The new model year brings a 75cc displacement increase to 745cc, along with the addition of two-level Honda Selectable Torque Control (HSTC), while mode changes to the automatic Dual Clutch Transmission (DCT) allow the possibility of higher-rpm shift points. When it was originally introduced in 2012, the NC700 (as it was called then) was noted for its “crossover” styling and innovative features. Now, updates result in a sportier character and a larger engine. The result is a fresh take on a highly functional machine that is more versatile than ever.
Lee Edmunds | American Honda’s Manager of Motorcycle Marketing Communications:
“We’re pleased to be able to offer the NC750X to our customers, especially with these new, performance-oriented updates. Customers will continue to appreciate this model’s practical benefits, while a displacement increase, HSTC, and DCT improvements give it a more vibrant character as well.”
Now, let’s get to the good stuff and dive into the NC750X and see exactly what it’s about and what it has to offer…
Key 2018 NC750X Info (for those in a hurry):
- 2018 NC750X Model Options / Variations:
- Option 1: Manual Transmission
- Option 2: Automatic Transmission DCT
- 2018 NC750X Price: $7,999
- 2018 NC750X DCT Price: $8,699
- 2018 NC750X Release Date: Summer 2018
- 2018 NC750X Colors:
- USA Colors:
- Euro Colors:
- Matte Pearl Glare White
- Candy Chromosphere Red
- Matte Gunpowder Black Metallic
- Glint Wave Blue Metallic
- USA Colors:
- 2018 NC750X Horsepower: 54 HP at 6,250 RPM
- 2018 NC750X Miles Per Gallon: 67 MPG
- 2018 NC750X VS NC700X Changes? Yes, many. See below…
- 2018 NC750X Review Contents:
- 1. | Introduction
- 2. | Quick Model Features Overview
- 3. |Key Features
- 3.1 | Styling & Equipment
- 3.2 | Engine
- 3.3 | DCT / Dual Clutch Transmission (Automatic)
- 3.4 | Chassis / Frame / Suspension
- 4. |Accessories
- 5. | Technical specifications
1. | Introduction
Honda’s midsize adventure-touring machine—long heralded as the ultimate commuting motorcycle—gets a number of important updates for 2018, enabling sportier performance while retaining the practical, utilitarian attributes for which it is known. The new model year brings a 75cc displacement increase to 745cc, along with the addition of two-level Honda Selectable Torque Control (HSTC), while mode changes to the automatic Dual Clutch Transmission (DCT) allow the possibility of higher-rpm shift points.

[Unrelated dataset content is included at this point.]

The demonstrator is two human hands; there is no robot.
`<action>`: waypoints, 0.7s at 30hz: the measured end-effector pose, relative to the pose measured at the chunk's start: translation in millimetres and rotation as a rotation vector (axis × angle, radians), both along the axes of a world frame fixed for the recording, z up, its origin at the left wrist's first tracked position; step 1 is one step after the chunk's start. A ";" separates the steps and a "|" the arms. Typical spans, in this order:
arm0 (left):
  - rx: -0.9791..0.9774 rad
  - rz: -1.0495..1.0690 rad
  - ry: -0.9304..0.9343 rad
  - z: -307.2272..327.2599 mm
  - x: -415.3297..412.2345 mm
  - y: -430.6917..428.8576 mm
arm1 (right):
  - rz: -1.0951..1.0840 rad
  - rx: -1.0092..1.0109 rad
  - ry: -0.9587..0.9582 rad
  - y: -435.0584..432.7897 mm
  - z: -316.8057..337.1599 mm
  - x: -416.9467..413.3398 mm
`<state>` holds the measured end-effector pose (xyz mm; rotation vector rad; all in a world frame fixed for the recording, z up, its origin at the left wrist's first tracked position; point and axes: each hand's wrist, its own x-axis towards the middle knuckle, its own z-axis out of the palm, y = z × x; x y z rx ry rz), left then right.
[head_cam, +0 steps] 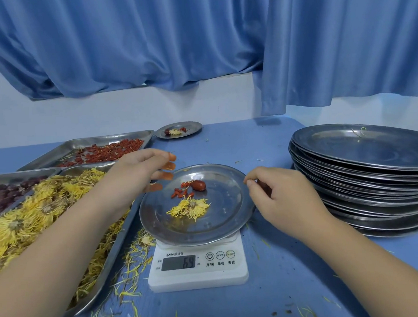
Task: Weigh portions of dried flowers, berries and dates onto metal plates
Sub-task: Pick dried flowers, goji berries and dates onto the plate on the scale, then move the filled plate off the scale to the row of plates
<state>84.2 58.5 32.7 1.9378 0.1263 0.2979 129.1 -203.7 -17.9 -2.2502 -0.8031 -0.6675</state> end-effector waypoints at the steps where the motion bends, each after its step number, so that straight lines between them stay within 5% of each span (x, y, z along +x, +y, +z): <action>1: -0.059 0.015 -0.027 -0.7 -2.6 0.4 | -0.018 0.013 -0.001 -0.3 0.0 0.7; 8: -0.553 0.031 -0.111 -15.0 -19.9 7.5 | -0.076 0.030 0.360 3.9 -5.9 6.6; 14: -0.804 -0.016 -0.191 -18.2 -33.0 19.3 | 0.072 0.337 0.786 11.7 -5.0 3.1; 21: -0.938 0.002 -0.213 -20.0 -43.9 22.5 | 0.219 0.662 0.981 16.0 -2.7 -5.3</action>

When it was originally introduced in 2012 as a 700, the model was noted for its “crossover” styling; comfortable, upright riding position; available automatic Dual Clutch Transmission (DCT); long-travel suspension; and innovative, under-seat fuel cell, with a faux tank housing a storage compartment. The bike’s NC moniker stood for New Concept, and its torque-laden parallel-twin engine borrowed from Honda’s automotive technology, with a long-stroke design leading to a low rev ceiling and excellent fuel efficiency. Now, updates result in a sportier character, resulting in a fresh take on a highly functional machine that is now more versatile than ever.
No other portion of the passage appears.